-- Work to be completed --
Please copy out all lines of the entries that contain the word "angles".

Source data:
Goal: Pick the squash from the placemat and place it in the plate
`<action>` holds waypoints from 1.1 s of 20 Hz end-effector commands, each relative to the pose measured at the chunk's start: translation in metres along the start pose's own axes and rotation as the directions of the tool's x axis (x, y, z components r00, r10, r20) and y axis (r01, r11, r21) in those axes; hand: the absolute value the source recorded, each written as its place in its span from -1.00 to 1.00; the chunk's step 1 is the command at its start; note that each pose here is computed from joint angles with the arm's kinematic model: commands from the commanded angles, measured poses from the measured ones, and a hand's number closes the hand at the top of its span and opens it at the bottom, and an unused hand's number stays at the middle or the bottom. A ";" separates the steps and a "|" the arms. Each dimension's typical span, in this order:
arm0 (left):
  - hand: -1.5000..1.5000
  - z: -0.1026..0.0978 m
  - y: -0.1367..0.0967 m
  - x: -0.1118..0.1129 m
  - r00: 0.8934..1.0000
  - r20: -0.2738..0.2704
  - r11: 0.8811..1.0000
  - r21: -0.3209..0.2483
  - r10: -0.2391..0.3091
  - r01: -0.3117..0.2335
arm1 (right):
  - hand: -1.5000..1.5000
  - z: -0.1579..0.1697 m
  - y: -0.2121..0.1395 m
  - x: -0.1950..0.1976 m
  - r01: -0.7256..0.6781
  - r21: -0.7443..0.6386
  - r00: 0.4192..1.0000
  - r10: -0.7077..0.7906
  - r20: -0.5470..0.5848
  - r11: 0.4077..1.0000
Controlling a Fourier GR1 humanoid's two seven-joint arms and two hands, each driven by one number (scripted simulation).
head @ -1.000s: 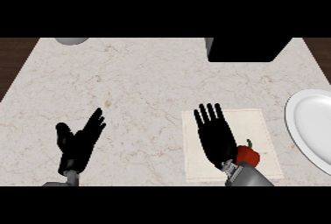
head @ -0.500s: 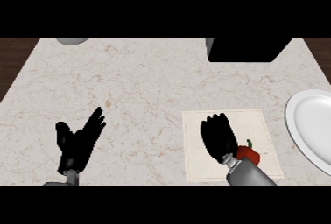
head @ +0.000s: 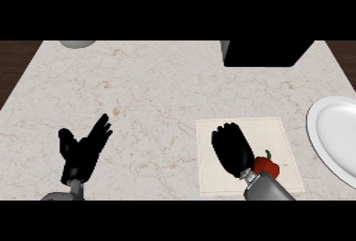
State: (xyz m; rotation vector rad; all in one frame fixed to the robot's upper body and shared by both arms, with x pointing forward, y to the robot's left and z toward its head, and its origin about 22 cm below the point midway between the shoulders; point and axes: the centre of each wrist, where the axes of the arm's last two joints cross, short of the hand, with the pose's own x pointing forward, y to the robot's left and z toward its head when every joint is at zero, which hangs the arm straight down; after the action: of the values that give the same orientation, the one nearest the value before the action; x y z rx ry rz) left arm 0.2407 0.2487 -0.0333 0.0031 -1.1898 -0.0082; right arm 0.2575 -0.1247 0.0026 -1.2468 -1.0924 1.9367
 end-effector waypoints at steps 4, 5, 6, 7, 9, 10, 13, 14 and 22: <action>0.00 0.009 0.005 -0.013 1.000 -0.011 0.999 0.035 0.010 -0.010 | 1.00 0.004 -0.034 -0.002 0.479 -0.312 0.763 -0.565 -0.314 0.821; 0.00 0.006 0.008 -0.005 0.999 -0.006 0.998 0.040 0.039 -0.039 | 1.00 0.008 -0.029 -0.007 0.541 -0.350 0.660 -0.644 -0.387 0.765; 0.00 0.006 0.009 -0.003 1.000 -0.001 0.999 0.049 0.019 -0.018 | 1.00 0.011 -0.028 -0.016 0.572 -0.416 0.555 -0.707 -0.438 0.707; 0.00 0.009 0.000 -0.010 1.000 -0.005 0.999 0.025 0.027 -0.027 | 1.00 0.012 -0.036 -0.019 0.565 -0.497 0.492 -0.753 -0.437 0.658; 0.00 0.011 0.009 -0.006 1.000 -0.013 0.999 0.031 0.013 -0.013 | 1.00 0.023 -0.040 -0.014 0.510 -0.608 0.420 -0.793 -0.441 0.608; 0.00 0.013 0.008 -0.014 1.000 -0.022 1.000 0.019 0.009 -0.009 | 1.00 0.022 -0.047 -0.013 0.483 -0.652 0.379 -0.811 -0.446 0.584; 0.00 0.008 -0.003 -0.004 1.000 -0.015 1.000 0.007 0.007 -0.007 | 1.00 0.028 -0.062 -0.011 0.438 -0.753 0.264 -0.871 -0.414 0.491; 0.00 0.007 0.004 -0.009 1.000 -0.024 1.000 0.023 0.001 -0.001 | 1.00 0.037 -0.064 -0.015 0.401 -0.793 0.239 -0.888 -0.393 0.459; 0.00 0.011 -0.010 0.000 1.000 0.002 1.000 0.016 0.018 -0.018 | 1.00 0.046 -0.041 -0.058 0.221 -0.924 0.026 -0.949 -0.313 0.311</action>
State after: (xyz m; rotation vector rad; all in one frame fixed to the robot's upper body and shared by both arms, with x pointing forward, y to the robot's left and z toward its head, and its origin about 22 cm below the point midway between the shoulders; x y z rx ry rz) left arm 0.2291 0.2450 -0.0329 0.0093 -1.1839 0.0065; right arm 0.2333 -0.1463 0.0697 -1.3614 -1.3516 0.0595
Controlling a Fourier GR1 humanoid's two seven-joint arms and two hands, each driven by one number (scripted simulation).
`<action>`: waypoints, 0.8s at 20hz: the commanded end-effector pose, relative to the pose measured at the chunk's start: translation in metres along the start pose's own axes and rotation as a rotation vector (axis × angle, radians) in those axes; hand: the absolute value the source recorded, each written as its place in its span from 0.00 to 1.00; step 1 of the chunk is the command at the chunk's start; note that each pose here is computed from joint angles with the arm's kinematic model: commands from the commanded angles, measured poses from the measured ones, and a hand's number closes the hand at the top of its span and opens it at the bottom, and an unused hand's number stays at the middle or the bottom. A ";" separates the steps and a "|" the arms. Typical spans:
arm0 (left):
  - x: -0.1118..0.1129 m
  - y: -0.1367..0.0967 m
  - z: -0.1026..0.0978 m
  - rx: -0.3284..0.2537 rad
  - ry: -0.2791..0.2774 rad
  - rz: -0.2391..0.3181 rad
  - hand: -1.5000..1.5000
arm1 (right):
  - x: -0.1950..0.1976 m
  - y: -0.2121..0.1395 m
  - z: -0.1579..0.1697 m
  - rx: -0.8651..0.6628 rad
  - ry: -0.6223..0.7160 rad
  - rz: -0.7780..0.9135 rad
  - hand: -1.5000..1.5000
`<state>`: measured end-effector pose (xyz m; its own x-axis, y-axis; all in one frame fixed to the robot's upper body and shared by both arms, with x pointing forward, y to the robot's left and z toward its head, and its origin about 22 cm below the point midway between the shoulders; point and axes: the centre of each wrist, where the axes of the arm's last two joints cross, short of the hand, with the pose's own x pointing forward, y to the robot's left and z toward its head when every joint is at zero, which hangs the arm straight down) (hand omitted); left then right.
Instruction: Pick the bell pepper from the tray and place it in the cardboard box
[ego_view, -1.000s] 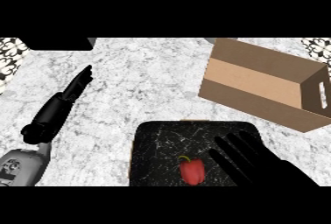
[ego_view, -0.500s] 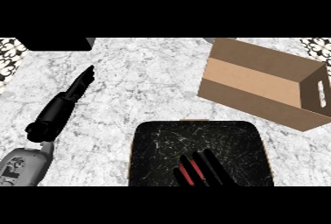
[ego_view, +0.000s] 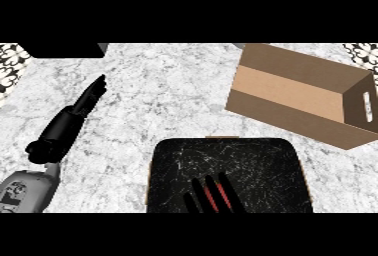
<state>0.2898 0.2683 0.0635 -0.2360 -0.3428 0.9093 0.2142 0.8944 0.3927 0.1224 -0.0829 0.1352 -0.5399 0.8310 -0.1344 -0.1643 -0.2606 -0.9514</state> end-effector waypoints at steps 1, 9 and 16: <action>0.002 0.008 0.002 0.006 -0.023 -0.012 0.50 | 0.029 0.015 -0.016 0.005 0.170 0.076 0.00; -0.001 0.000 -0.001 0.001 -0.013 -0.004 0.50 | 0.021 0.022 -0.032 0.055 0.214 0.135 0.00; 0.007 0.004 0.006 -0.006 -0.017 -0.006 0.50 | 0.021 0.018 -0.040 0.057 0.211 0.104 0.00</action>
<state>0.2886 0.2714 0.0666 -0.2506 -0.3457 0.9043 0.2139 0.8912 0.4000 0.1307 -0.0765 0.1193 -0.4918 0.8457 -0.2074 -0.1516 -0.3177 -0.9360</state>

-- Exercise output --
`<action>` holds waypoints from 1.1 s of 20 Hz end-effector commands, each relative to the pose measured at the chunk's start: translation in metres along the start pose's own axes and rotation as the directions of the tool's x axis (x, y, z components r00, r10, r20) and y axis (r01, r11, r21) in those axes; hand: the absolute value the source recorded, each written as its place in its span from -1.00 to 1.00; the chunk's step 1 is the command at its start; note that each pose here is computed from joint angles with the arm's kinematic model: commands from the commanded angles, measured poses from the measured ones, and a hand's number closes the hand at the top of its span and opens it at the bottom, and an unused hand's number stays at the middle or the bottom. A ";" separates the steps and a "|" the arms. Each dimension's typical span, in this order:
`<action>`: waypoints, 0.8s at 20hz: the commanded end-effector pose, relative to the pose measured at the chunk's start: translation in metres along the start pose's own axes and rotation as a rotation vector (axis × angle, radians) in those axes; hand: the absolute value the source recorded, each written as its place in its span from 0.00 to 1.00; step 1 of the chunk is the command at the chunk's start; note that each pose here is computed from joint angles with the arm's kinematic model: commands from the commanded angles, measured poses from the measured ones, and a hand's number closes the hand at the top of its span and opens it at the bottom, and an unused hand's number stays at the middle or the bottom. A ";" separates the steps and a "|" the arms. Typical spans:

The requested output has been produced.